Genuine Men is a photo-essay collection about — can you guess? — men. While I’m not personally sure what makes a man (or a woman, for that matter) “genuine” or not, in terms of degrees of manhood, Nancy Bruno has certainly presented a wide range of men from which to choose. The format is quite simple: each subject is introduced in a brief vignette, basically a biographical snapshot, and is accompanied by three or four black-and-white pictures. The men seem to all be American, but otherwise represent a variety of races, religions, ages, abilities, and the like. It’s an interesting project and might make a good gift for young boys in particular.
The book itself could have been put together better, in terms of its construction.
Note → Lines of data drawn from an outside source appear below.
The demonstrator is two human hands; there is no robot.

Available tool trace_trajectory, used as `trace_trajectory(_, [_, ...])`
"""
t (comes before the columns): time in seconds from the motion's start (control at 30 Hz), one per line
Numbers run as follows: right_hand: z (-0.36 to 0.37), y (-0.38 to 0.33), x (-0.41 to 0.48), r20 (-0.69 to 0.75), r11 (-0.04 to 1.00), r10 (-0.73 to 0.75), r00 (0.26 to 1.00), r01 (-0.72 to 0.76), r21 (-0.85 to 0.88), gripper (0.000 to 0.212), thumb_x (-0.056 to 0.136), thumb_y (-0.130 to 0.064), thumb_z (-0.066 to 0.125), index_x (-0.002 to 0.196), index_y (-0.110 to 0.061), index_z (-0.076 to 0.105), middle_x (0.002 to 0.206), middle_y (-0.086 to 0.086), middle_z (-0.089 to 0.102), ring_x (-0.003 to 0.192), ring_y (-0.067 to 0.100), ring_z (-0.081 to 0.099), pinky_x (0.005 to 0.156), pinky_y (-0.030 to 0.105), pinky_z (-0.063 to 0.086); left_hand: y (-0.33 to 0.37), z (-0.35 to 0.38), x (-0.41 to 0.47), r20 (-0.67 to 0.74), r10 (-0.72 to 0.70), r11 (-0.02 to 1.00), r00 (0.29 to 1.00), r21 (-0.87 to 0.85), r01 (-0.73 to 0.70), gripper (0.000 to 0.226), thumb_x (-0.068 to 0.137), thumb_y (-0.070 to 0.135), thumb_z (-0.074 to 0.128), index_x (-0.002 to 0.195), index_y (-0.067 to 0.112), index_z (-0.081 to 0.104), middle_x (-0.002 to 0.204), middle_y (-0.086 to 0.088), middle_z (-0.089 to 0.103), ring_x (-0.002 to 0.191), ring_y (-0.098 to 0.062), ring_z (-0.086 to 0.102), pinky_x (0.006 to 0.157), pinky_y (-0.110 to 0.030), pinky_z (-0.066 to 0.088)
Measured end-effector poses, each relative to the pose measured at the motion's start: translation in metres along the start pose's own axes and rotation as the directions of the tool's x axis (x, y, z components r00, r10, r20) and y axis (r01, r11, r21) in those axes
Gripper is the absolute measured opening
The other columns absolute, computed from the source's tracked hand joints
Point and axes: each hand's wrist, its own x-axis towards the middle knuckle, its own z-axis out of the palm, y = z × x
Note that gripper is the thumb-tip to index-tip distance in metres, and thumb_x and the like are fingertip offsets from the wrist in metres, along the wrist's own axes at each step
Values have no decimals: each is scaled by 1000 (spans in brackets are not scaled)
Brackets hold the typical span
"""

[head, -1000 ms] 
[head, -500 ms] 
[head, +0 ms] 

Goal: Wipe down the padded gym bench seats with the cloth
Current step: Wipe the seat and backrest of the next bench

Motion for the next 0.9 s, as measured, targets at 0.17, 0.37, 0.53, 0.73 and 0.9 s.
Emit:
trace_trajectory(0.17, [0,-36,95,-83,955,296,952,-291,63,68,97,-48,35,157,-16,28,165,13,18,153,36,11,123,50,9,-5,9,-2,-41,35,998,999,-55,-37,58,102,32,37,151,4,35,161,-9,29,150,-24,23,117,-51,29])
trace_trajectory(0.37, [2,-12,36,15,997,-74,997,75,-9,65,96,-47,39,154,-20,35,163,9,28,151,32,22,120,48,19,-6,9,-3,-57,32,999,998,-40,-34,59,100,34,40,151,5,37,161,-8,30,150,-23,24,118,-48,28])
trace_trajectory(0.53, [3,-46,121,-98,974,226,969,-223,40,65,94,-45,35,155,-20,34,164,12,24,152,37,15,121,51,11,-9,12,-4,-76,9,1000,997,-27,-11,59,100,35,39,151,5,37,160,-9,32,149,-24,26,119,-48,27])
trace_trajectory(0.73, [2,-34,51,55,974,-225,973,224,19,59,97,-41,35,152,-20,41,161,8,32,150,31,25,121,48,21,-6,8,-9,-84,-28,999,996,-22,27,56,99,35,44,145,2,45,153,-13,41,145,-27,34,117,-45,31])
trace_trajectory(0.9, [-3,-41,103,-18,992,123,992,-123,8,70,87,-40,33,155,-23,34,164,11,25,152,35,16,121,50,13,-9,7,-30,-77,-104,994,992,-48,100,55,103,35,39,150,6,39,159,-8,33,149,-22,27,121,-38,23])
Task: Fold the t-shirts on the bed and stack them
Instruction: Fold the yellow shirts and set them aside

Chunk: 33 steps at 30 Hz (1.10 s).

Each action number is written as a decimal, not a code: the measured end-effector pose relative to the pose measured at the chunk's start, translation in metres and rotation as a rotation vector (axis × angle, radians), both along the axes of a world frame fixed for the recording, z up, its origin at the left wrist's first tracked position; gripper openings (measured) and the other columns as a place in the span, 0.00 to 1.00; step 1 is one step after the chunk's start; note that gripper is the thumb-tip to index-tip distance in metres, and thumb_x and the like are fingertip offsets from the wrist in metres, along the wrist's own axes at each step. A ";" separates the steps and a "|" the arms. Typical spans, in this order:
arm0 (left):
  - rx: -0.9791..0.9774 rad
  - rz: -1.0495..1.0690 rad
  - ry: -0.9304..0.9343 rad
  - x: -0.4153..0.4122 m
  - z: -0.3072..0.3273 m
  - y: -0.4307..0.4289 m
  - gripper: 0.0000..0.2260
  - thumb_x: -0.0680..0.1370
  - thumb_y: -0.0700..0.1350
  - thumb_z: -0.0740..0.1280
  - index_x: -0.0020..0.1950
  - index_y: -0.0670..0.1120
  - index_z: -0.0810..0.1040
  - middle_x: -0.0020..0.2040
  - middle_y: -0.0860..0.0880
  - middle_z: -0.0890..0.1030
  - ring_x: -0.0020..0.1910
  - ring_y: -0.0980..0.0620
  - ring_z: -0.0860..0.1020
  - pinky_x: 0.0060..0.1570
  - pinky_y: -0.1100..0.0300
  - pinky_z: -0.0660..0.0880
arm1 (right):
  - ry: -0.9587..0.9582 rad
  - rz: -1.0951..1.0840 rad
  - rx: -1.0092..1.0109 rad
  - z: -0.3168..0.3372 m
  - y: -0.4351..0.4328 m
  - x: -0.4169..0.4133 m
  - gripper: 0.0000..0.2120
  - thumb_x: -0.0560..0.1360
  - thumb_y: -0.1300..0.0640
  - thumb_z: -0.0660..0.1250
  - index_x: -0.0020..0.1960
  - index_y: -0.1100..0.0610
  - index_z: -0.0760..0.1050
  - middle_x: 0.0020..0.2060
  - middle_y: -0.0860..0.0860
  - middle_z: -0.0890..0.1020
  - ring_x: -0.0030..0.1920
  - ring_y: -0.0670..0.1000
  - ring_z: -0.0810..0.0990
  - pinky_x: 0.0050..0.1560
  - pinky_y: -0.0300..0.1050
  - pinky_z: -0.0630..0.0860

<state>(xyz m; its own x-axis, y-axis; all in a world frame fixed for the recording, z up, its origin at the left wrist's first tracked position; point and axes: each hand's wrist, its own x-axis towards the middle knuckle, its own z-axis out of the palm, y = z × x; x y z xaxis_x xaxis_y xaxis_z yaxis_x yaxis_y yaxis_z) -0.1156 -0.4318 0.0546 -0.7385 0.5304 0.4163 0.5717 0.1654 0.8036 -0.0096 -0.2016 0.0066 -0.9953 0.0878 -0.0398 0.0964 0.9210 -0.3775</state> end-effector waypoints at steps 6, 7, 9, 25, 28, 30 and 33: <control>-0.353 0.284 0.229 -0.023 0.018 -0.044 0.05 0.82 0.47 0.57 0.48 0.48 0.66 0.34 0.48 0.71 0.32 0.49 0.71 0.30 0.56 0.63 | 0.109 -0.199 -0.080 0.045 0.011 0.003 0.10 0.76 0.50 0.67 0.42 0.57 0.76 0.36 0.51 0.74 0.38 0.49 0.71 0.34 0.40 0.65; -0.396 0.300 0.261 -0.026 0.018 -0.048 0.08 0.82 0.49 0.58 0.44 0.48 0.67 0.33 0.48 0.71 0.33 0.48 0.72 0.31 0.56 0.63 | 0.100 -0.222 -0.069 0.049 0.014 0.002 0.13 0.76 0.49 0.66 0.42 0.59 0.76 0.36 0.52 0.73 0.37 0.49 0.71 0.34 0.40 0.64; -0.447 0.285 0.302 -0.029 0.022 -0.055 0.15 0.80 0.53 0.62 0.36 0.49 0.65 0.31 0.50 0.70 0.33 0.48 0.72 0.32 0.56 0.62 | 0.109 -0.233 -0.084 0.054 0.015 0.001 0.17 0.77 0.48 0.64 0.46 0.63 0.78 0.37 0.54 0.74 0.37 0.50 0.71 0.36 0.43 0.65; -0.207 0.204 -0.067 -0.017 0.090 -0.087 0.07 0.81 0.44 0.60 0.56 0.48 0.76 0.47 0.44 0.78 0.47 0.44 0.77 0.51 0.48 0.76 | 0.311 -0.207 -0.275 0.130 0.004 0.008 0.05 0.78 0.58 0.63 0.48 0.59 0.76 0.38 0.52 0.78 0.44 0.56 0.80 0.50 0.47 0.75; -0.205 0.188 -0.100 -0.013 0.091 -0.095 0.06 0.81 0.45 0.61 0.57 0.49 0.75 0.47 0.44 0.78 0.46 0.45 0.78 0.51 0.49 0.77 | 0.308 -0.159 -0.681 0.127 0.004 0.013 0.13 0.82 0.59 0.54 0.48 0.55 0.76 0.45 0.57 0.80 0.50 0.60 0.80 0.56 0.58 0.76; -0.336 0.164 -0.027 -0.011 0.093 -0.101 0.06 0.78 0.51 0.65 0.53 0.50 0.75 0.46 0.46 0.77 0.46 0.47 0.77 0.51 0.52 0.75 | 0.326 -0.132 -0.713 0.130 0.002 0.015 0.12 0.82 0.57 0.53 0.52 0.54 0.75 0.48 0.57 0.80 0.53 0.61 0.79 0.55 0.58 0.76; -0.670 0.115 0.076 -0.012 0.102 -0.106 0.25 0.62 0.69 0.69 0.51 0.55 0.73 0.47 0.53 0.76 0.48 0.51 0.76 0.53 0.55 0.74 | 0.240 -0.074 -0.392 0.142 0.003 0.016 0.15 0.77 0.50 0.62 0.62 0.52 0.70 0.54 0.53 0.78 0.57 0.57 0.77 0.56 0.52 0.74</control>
I think that the photos would have been much more effective/interesting if they were glossy instead of matte, and the raised print on the jacket is chipping or rubbing off or something — letters that were once silver and now half-silver, half-black. And sometimes the line in the middle of the page goes right through the subjects’ faces. But it’s quite good otherwise.
Review: Templeton Turtle Goes Exploring, by Ron Pridmore (Illustrated by Michele-lee Phelan).
Apparently this book is about teaching children the importance of community. You know, as in
When Templeton Turtle hatches from his egg, he can’t wait to start exploring on his own and making new friends. But when tiny Templeton faces trouble, he learns that no matter what their differences, the animals in the pond take care of one another.
In all honesty, this didn’t really come across when I read it. The story itself seemed kinda … pointless. Templeton says “Oh well” a lot and gets scared by some cows, who are at the pond for reasons unknown.
The book is marked as ages 4-8, but I’d definitely mark that down. It’s not very interesting. But the illustrations, at least, are very lovely.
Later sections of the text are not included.